Nuestros abuelos medievales pasaban el trago haciendo peregrinaciones o azotándose las espaldas, quemando yerbas y gritando al cielo; nuestros abuelos del Renacimiento, contándose hazañas eróticas en la sombra de las arboledas y a la vista de las fuentes. Nosotros tenemos los sacramentales de las clínicas y de las farmacias y acudimos al remedio del dinero. El dinero para la investigación del SIDA vencerá al SIDA, y el dinero empleado en la lucha contra la contaminación o en la inspección de alimentos eliminará la contaminación y los fraudes producidos por el dinero. Exactamente como el dinero utilizado en producir armas servirá para hacer inservibles ,otras armas producidas por el dinero, aunque para ello haya que implicar a Sirio y las otras relucientes estrellas o a galaxias enteras.
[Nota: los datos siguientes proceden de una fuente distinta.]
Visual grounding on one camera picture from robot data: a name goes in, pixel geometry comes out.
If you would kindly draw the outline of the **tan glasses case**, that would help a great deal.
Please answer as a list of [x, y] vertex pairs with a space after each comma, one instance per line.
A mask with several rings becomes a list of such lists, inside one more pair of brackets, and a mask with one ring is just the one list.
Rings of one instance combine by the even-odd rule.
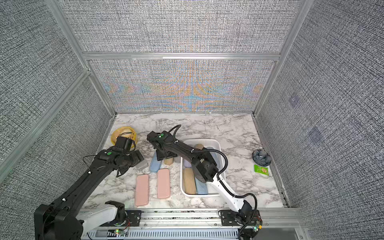
[[192, 168], [184, 168], [183, 170], [184, 190], [188, 195], [195, 195], [197, 193], [195, 176]]
[[170, 166], [170, 165], [172, 165], [172, 164], [174, 163], [174, 158], [168, 158], [168, 159], [165, 159], [165, 160], [163, 160], [163, 163], [164, 163], [165, 165]]
[[203, 150], [203, 149], [204, 149], [204, 145], [202, 145], [202, 144], [197, 144], [197, 145], [195, 145], [195, 149], [197, 149], [197, 150]]

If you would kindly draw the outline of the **purple fabric glasses case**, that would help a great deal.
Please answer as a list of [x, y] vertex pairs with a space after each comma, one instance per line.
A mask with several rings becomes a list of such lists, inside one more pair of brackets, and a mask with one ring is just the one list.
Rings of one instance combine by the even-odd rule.
[[187, 159], [184, 159], [184, 167], [185, 168], [192, 168], [192, 164]]

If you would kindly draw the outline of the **grey-beige rectangular glasses case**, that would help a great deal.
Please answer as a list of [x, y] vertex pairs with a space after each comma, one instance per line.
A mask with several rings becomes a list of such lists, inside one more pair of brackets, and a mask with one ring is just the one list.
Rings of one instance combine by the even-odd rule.
[[144, 169], [146, 169], [148, 167], [148, 162], [146, 160], [142, 160], [140, 161], [136, 166], [135, 168], [138, 170], [138, 171], [143, 171]]

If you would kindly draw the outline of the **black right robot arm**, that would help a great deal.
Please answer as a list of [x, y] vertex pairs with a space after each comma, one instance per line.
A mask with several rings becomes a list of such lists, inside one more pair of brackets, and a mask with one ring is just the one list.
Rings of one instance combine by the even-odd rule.
[[247, 226], [255, 217], [260, 217], [256, 196], [252, 193], [237, 195], [222, 178], [221, 174], [228, 166], [228, 158], [221, 151], [193, 148], [167, 131], [150, 132], [147, 141], [162, 153], [173, 153], [188, 161], [194, 176], [215, 189], [241, 226]]

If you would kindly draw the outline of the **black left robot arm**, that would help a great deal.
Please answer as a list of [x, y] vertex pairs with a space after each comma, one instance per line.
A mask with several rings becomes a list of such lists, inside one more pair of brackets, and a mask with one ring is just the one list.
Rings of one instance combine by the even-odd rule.
[[37, 240], [79, 240], [84, 233], [105, 223], [124, 226], [129, 223], [125, 205], [107, 201], [102, 210], [79, 214], [83, 204], [110, 173], [117, 177], [144, 160], [134, 140], [117, 137], [115, 145], [93, 156], [87, 171], [51, 204], [41, 204], [34, 212]]

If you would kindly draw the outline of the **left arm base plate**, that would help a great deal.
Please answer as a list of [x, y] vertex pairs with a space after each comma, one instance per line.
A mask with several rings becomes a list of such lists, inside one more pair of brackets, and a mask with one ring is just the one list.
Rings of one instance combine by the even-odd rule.
[[118, 210], [117, 216], [113, 222], [113, 225], [116, 227], [127, 227], [127, 226], [133, 226], [138, 227], [140, 225], [142, 217], [142, 211], [141, 210], [125, 210], [125, 213], [123, 213], [122, 210]]

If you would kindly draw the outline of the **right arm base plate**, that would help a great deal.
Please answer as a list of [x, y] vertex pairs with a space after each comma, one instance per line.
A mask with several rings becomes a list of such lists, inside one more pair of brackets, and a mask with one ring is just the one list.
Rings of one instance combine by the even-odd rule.
[[[242, 221], [239, 213], [233, 212], [232, 210], [219, 210], [218, 214], [221, 219], [222, 226], [243, 226], [249, 221]], [[249, 223], [249, 226], [259, 225], [263, 225], [263, 220], [260, 216], [260, 211], [256, 210], [255, 215]]]

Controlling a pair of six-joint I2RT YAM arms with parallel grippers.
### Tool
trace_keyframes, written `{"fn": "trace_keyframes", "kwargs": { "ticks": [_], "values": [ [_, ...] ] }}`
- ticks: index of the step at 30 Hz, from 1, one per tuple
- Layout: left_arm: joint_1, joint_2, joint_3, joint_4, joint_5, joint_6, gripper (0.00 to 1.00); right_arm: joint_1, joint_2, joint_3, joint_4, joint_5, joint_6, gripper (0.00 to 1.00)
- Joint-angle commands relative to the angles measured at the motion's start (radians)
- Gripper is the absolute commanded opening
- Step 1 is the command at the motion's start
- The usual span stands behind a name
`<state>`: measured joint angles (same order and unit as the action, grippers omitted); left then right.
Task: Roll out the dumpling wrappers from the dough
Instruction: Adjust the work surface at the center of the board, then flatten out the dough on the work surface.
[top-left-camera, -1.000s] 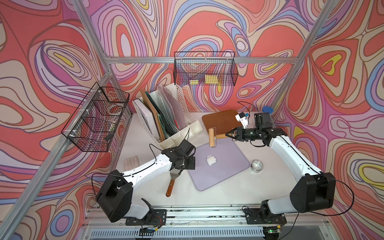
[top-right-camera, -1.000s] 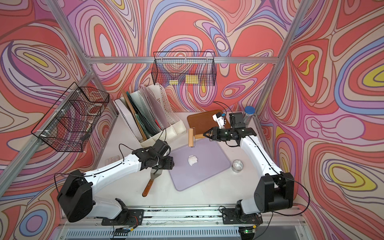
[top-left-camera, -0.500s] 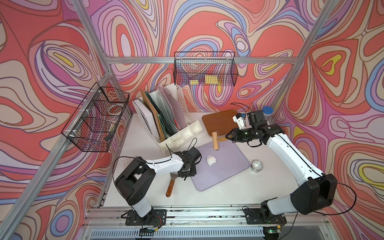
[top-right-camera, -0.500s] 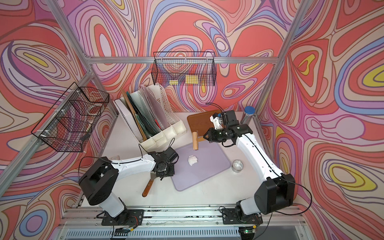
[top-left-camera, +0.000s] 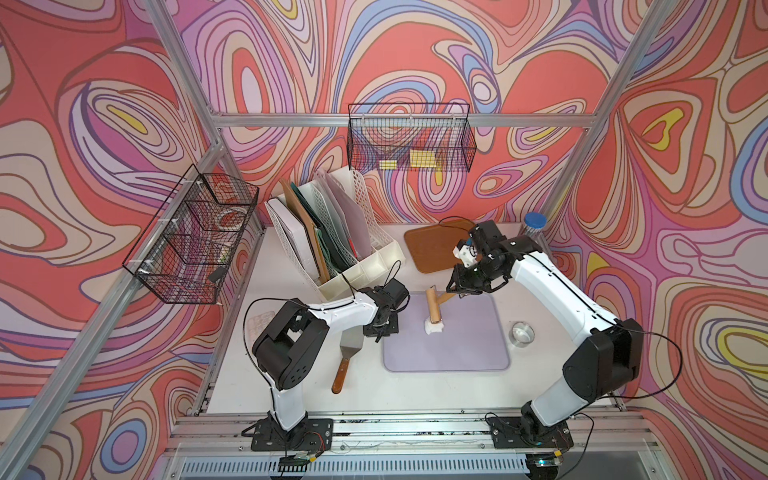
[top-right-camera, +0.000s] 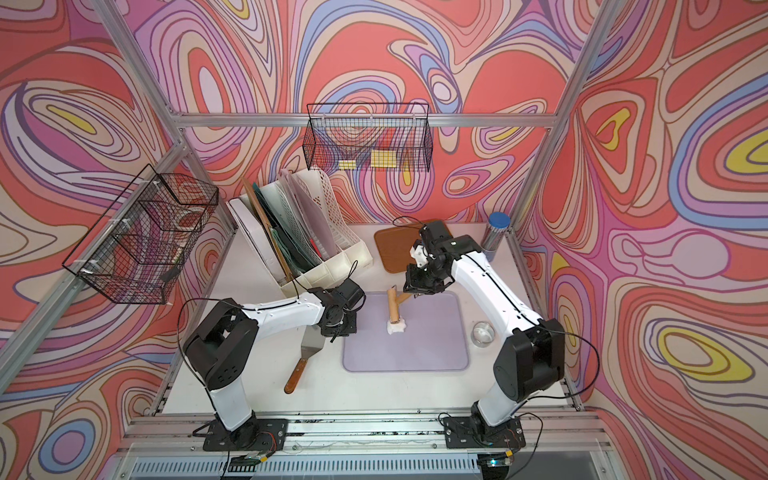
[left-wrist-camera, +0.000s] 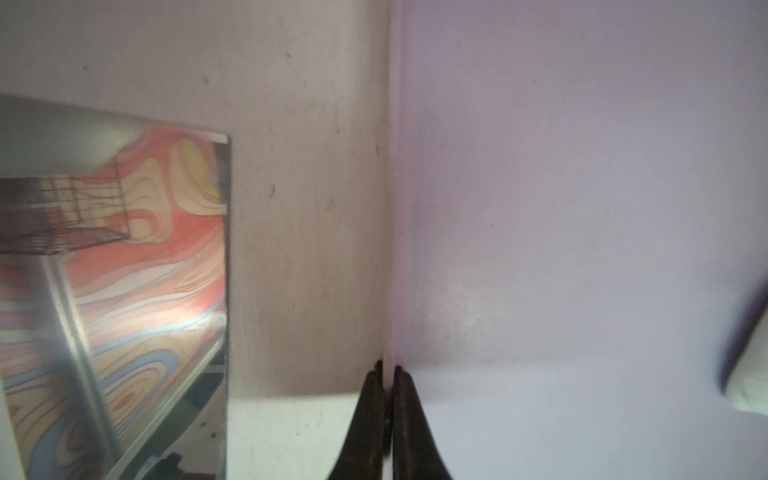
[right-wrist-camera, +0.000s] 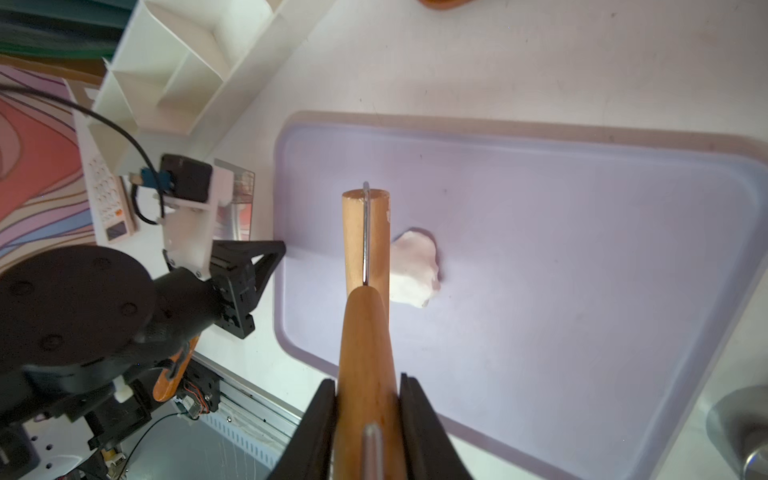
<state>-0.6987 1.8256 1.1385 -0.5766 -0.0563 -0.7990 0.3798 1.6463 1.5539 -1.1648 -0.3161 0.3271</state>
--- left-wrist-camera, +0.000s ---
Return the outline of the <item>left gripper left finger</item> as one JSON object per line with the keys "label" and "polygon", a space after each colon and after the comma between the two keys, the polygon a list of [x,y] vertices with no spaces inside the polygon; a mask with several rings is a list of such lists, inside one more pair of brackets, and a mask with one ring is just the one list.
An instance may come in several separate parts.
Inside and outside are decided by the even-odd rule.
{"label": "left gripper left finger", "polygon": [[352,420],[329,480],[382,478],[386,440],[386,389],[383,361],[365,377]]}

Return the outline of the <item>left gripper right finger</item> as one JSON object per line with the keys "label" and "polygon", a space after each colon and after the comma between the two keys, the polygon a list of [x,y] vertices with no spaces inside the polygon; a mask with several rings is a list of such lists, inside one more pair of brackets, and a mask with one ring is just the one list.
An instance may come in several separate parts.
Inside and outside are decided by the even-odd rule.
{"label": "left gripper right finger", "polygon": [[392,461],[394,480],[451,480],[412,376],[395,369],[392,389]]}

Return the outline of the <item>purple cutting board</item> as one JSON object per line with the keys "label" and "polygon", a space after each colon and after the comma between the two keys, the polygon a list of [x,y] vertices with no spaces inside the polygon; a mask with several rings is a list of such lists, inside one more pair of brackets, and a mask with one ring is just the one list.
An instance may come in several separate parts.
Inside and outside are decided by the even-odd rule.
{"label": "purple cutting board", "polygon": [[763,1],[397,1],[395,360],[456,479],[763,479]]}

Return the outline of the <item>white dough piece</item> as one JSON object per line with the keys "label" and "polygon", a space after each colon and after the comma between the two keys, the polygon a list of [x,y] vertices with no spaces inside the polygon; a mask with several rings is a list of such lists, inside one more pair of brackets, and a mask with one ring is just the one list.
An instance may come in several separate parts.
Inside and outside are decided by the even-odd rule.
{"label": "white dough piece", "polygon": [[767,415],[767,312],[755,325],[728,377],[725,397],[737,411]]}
Todos debemos estar tranquilos.

El miedo a la muerte y a los otros terrores ha ofrecido en el pasado terroríficos rostros y escenas abominables. Nuestros miedos pueden, ahora, presentarse estéticamente adecentados gracias al dinero. Para evitar horribles traumatismos dé tiempos más primitivos y tercermundistas, como se dice. ¿Podríamos pedir otra cosa?